Control mating is very important aspect in bee breeding programs. The technique of artificial insemination is the possible one that can surely control mating of the selected drones with the virgin queen. This is the first time applied this technique with A. cerana in Korea. Altogether 18 queens were artificially inseminated, and 2,000 drones of A. cerana both from Korea and Vietnam were used to evaluate amount of semen collection. Semen from Apis mellifera also was collected as a comparison. Semen of A. cerana is much difficult to separate from mucus in comparing with A. mellifera. The average amount of semen can be collected from one Korean A. cerana drone was 0.09μl and 0.1μl of Vietnamese one, whereas the A. mellifera was more than 6 times (0.58μl semen per A. mellifera drone). Obtaining 1μl of semen have to collect from 11.94 drones that successful semen ejection and have to kill 17 drones of Korean A. cerana. Queens artificially inseminated with 4μl of semen (once insemination) or 8μl of semen (twice insemination, each with 4μl of semen) started laying egg later than naturally mated queens 5.3 and 2.5 days, respectively. The onsets of oviposition of artificially inseminated queens were 12.5 to 15.3 days. Queens received twice inseminations started laying eggs 2.8 days earlier than those received only once insemination. Artificially inseminated queens produced exclusively brood and were similar as the naturally mated ones. The brood production of the queens received once insemination with 4μl of semen was insignificantly different than those received twice inseminations or naturally mated ones, suggesting that one artificial insemination with 4μl of semen is favorable.

Keywords:

Artificial insemination, Insemination, Natural mating, Apis cerana, Apis mellifera, Semen, Spermatheca

INTRODUCTION

Apis cerana is one of ten currently recognized honey bee species of the genus Apis (Family Apidae, Subfamily Apinae, Tribe Apini) ( Ruttner, 1988; Arias & Sheppard, 2005). These cavity nesting bees build a series of parallel combs and can be domesticated, and cover huge geographical areas with a large range of ecological and climatic conditions of Asia. A. cerana is an excellent crop pollinator. A. cerana is successfully kept in hives for honey production, and is particularly important for small scale beekeeping. Korean apiculture has a 2000-year history with A. cerana. The exotic honeybee ( Apis mellifera) was firstly imported to Korea since 1900s. Native ( A. cerana) and exotic bees have co-existing but rather in a hostile relationship ( Lee, 2010).

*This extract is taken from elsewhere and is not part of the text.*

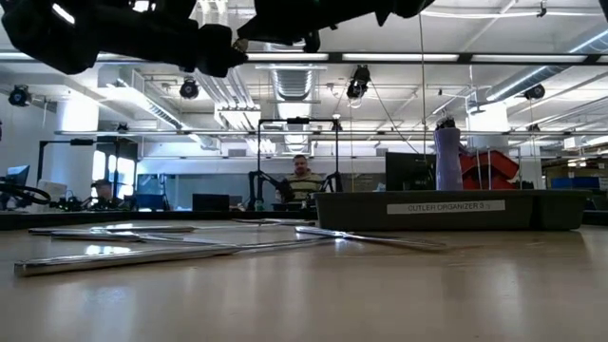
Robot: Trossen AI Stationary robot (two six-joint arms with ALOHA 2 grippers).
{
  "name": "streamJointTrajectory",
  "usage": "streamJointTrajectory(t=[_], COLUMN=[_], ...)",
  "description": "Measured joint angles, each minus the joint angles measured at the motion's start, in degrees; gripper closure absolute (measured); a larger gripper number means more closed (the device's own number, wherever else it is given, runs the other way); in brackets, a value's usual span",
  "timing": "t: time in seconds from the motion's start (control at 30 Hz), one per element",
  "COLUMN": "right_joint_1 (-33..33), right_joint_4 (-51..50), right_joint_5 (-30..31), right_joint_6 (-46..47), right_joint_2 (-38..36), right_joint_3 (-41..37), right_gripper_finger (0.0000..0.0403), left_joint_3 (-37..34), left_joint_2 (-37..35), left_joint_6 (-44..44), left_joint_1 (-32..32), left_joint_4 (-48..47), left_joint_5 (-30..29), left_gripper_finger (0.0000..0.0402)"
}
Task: Sort silverware
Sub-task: Put the silver fork into the gray silverware tray
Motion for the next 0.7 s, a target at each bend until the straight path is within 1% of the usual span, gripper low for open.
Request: streamJointTrajectory(t=[0.07,0.2,0.33,0.43,0.5,0.6,0.7], right_joint_1=[-0.24,-1.59,-4.00,-5.82,-7.43,-10.02,-11.92], right_joint_4=[-5.19,-15.85,-28.10,-38.66,-45.87,-57.45,-64.73], right_joint_5=[0.55,0.44,0.42,-0.73,-4.38,-13.99,-21.90], right_joint_6=[-0.08,1.14,1.33,1.17,0.37,-3.38,-5.34], right_joint_2=[-2.03,-5.84,-7.84,-9.21,-9.52,-9.38,-8.75], right_joint_3=[-0.01,-0.02,-0.02,-0.04,-0.04,-0.10,-0.11], right_gripper_finger=[0.0402,0.0402,0.0402,0.0402,0.0402,0.0402,0.0402], left_joint_3=[-0.31,-0.62,-0.67,-0.83,-0.89,-0.90,-0.91], left_joint_2=[-0.03,-0.11,-0.12,-0.12,-0.12,-0.12,-0.12], left_joint_6=[-1.32,-4.71,-8.97,-12.66,-14.87,-17.29,-17.76], left_joint_1=[-0.41,-0.83,-1.01,-1.13,-1.13,-1.13,-1.13], left_joint_4=[-1.93,-5.13,-8.58,-13.06,-15.15,-17.01,-17.04], left_joint_5=[0.17,-1.40,-1.08,-0.68,0.07,3.00,6.93], left_gripper_finger=[0.0233,0.0201,0.0187,0.0186,0.0190,0.0198,0.0208])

Multiple mating is phenomenon among species of social Hymenoptera ( Strassmann, 2001). Apis genus are copulating multiple times, and they have the high degree of polyandry ( Moritz et al., 1995 ; Oldroyd et al., 1998 ; Rinderer et al., 1998 ). Queens store spermatozoa in their spermathecae and can keep them alive for many years ( Koeniger, 1986; Collins, 2000). Queen mates naturally in many flights ( Woyke, 1973; Koeniger et al., 1986; Ruttner et al., 1972; Jennions and Petrie, 2000), in each mating flight she mates with more than ten drones in the air space of the drone congregation areas (Koeniger, 1979; Ruttner, 1985; Woyke, 1975). Once queens have started egg-laying, they never mate again even if they run out of sperm ( Winston, 1987).

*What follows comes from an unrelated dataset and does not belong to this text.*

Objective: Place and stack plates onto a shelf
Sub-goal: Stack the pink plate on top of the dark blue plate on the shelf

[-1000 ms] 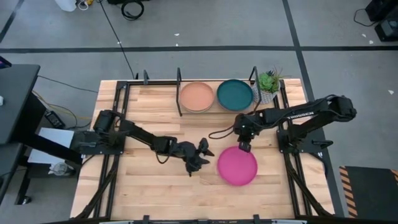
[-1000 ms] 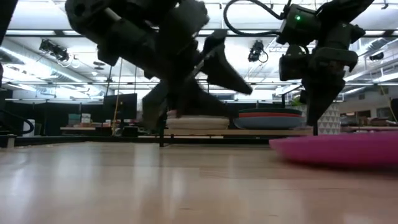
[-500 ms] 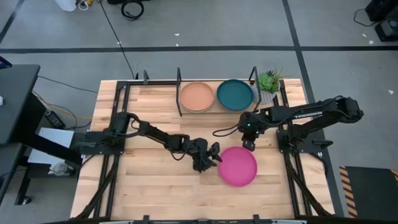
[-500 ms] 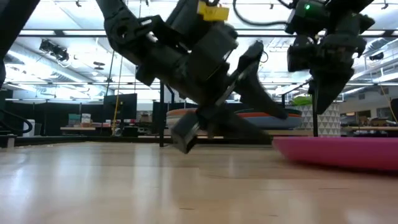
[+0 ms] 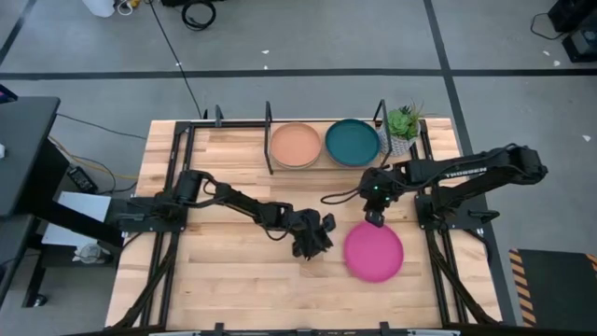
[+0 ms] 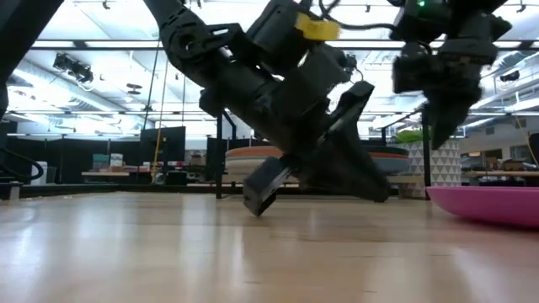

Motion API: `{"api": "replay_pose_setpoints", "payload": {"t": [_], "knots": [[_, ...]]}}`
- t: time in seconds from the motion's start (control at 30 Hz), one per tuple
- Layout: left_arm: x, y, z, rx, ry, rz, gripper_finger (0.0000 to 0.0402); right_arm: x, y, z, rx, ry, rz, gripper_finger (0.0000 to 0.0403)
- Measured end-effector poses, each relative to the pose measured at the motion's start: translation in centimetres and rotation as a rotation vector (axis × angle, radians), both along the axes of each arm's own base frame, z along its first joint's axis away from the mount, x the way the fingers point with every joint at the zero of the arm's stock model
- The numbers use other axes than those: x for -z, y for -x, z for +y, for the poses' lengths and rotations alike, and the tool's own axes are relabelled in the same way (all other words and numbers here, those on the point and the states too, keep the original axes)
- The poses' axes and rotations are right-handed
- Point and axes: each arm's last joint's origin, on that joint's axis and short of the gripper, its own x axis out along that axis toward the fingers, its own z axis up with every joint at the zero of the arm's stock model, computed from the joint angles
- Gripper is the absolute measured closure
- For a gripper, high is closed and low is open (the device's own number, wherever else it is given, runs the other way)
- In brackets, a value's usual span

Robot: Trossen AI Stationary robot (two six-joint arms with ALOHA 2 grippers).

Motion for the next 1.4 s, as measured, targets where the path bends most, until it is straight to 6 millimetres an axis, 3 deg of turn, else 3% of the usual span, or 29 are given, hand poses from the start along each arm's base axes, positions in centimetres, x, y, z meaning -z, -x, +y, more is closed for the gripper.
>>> {"api": "replay_pose_setpoints", "payload": {"t": [0.2,0.43,0.8,0.97,1.1,1.33,1.4], "knots": [[-2.3,1.6,0.5,-0.156,-0.012,0.153,0.0393,0.9,1.3,1.6,0.046,-0.018,0.193,0.0369],[-4.8,2.6,0.7,-0.227,0.068,0.215,0.0395,2.1,2.5,3.5,0.021,0.019,0.41,0.0355],[-5.5,4.5,-0.1,-0.298,-0.03,0.329,0.0395,4.0,2.0,2.8,0.037,-0.012,0.41,0.025],[-6.5,5.7,-0.4,-0.375,-0.061,0.376,0.0395,5.4,1.9,2.8,0.022,-0.068,0.392,0.0233],[-6.9,6.5,-0.2,-0.395,-0.038,0.357,0.0395,6.3,1.7,2.8,0.009,-0.056,0.42,0.0261],[-7.1,6.7,-0.4,-0.401,-0.023,0.352,0.0394,6.5,0.8,2.4,-0.061,-0.094,0.36,0.0379],[-7.2,6.6,-0.6,-0.396,-0.015,0.332,0.0387,6.3,0.6,1.9,-0.053,-0.129,0.325,0.0389]]}}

In 1975, Woyke investigated that the queens of A. c. indica fly out between 13:30~15:30 h, and mating occurs between 14:00~15:00 h. The mean duration of a mating flight is 27 minutes and queen mates with an average of 10 drones in one flight ( Woyke, 1975). Queens fly out when they are 3.6 days after emergence ( Sharma, 1960). Yoshida et al. (1994) has reported that the flight times of A. c. japonica queen are 13:15~17:00 h, and those of the drones are 13:15~16:30 h. Successful mating flights of queens occurs between 14:45 and 16:35 h ( Yoshida et al.,1994 ). Natural mated queen has 1.5~3mm 3 (average 1.9mm 3) semen in the oviducts, and a young laying queen has a mean of 1.3 million spermatozoa in the spermatheca. Queen instrumentally inseminated twice with a total of 6 mm 3 semen collected from 20-36 drones has on average 1.4 million spermatozoa in the spermatheca and can lay only fertilized eggs for one year ( Woyke, 1975).

During mating flights, queen honeybee coupulates with numerous drones. The risk of multiple mating flights of honey bee queens includes increased exposure to predators, risk of injury to the body, and some diseases transmission ( Simmons and Siva-Jothy, 1998). Control mating of queens has been considered as challenge to honey bee breeding. Many attempts to control mating of queens have started on the 1700’s and were unsuccessful. The instrumental insemination technique, developed in 1920’s and got successes in the 1940’s, provides a method of reliable control mating of Apis spp. ( Page and Laidlaw, 1985; Laidlaw, 1987). With instrumental insemination, the queen does not have to leave her hive which could increase the success of mating and survival of the queen. Recently, this technique is well-established and successful for artificial insemination of A. mellifera. Instrumental insemination also enables specific crosses of queens and drones, which do not occur naturally; therefore this specific cross provides advantages in honey bee breeding and its research. With this technique, researchers can be able to pool and homogenized sperm cells from hundreds of drones, and inseminate a group of queens. This allows unique mating system designs, and simplifies stock maintenance ( Page and Laidlaw, 1985; Harbo and Rinderer, 1980). Instrumental insemination has an advantage to store and ship honey bee semen. Short term storage has been improved ( Collins, 2000). The ability of shipping isolated semen of honey bees minimizes risk of spreading pests and diseases.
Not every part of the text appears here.